## What the task requires
For this task, copy all of the data below exactly and skip the pictures.

====

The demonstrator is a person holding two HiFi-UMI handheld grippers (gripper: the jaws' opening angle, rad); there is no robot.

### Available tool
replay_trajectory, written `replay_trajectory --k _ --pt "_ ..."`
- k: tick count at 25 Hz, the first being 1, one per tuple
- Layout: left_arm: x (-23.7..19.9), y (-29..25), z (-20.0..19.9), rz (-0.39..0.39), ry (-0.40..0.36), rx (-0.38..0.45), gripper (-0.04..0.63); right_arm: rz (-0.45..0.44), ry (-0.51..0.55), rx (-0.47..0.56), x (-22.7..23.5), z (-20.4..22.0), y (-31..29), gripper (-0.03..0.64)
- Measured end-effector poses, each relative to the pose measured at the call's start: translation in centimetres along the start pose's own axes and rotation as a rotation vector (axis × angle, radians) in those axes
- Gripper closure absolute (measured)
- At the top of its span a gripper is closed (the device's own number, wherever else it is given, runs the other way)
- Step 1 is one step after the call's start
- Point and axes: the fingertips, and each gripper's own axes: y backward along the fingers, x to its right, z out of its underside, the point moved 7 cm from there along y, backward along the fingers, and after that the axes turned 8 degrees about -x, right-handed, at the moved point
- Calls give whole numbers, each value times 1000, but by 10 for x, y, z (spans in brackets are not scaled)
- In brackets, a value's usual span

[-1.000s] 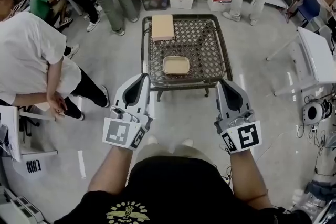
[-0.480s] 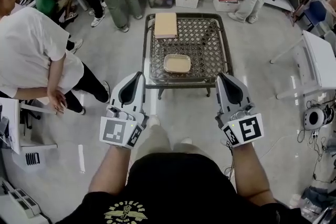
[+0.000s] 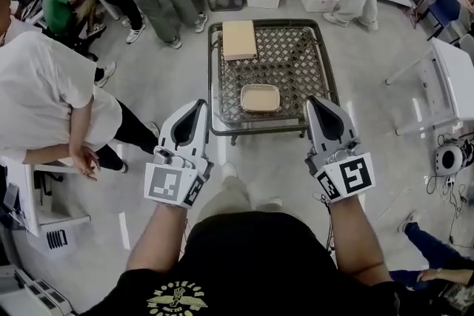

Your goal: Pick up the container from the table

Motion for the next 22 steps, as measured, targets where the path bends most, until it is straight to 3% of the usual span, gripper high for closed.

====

## Answer area
The demonstrator is a person holding two HiFi-UMI handheld grippers (gripper: the jaws' opening angle, rad); there is no robot.

### Available tool
replay_trajectory, written `replay_trajectory --k _ --pt "_ ..."`
- k: tick count at 25 Hz, the first being 1, one per tuple
- Layout: left_arm: x (-23.7..19.9), y (-29..25), z (-20.0..19.9), rz (-0.39..0.39), ry (-0.40..0.36), rx (-0.38..0.45), gripper (-0.04..0.63); right_arm: rz (-0.45..0.44), ry (-0.51..0.55), rx (-0.47..0.56), x (-22.7..23.5), z (-20.4..22.0), y (-31..29), gripper (-0.03..0.64)
- Measured end-effector poses, each relative to the pose measured at the call's start: translation in centimetres along the start pose's own axes and rotation as a rotation vector (axis × angle, radians) in those axes
- Gripper closure absolute (measured)
- At the top of its span a gripper is closed (the device's own number, wherever else it is given, runs the other way)
- Step 1 is one step after the call's start
- Point and axes: the fingertips, and each gripper's own axes: y backward along the fingers, x to its right, z out of its underside, the point moved 7 cm from there along y, backward along the fingers, and after that the axes turned 8 degrees about -x, right-handed, at the moved point
- Calls give whole numbers, each value times 1000, but by 10 for x, y, z (spans in brackets are not scaled)
- In brackets, a value's usual span

[-1.000s] 
[-0.480s] 
[+0.000s] 

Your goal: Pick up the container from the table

Motion for the next 22 steps, as measured, targets where the path bends most, until it is straight to 3% of the usual span, gripper high for closed.

What the exercise required has been answered in full.